Collected material below:

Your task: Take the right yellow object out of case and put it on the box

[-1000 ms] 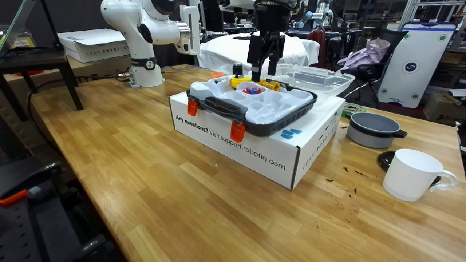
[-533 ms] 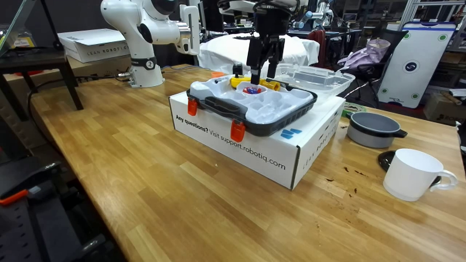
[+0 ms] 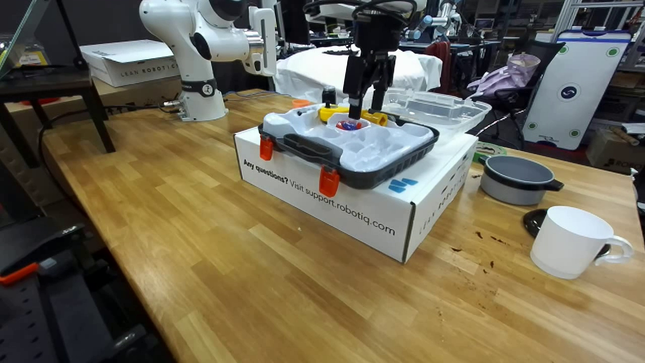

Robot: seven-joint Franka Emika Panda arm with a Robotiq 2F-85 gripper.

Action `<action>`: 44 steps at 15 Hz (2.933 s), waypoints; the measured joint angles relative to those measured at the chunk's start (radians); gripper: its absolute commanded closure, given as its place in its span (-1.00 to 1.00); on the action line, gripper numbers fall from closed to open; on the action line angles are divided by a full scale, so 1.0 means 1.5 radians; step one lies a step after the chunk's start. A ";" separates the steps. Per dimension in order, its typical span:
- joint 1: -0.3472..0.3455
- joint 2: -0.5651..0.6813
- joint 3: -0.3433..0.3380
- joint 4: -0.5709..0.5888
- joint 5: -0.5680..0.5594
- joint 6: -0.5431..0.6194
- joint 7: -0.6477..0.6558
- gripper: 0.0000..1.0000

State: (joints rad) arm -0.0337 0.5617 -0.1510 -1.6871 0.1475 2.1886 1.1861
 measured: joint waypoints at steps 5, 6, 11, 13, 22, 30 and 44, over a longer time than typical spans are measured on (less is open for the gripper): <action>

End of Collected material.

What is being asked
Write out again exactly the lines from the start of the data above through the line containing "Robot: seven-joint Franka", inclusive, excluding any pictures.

Answer to this exercise
Your task: Take the right yellow object out of case and put it on the box

[-1000 ms] 
[-533 ms] 
[+0 ms] 

Robot: seven-joint Franka Emika Panda arm with a Robotiq 2F-85 gripper.

This completes the response.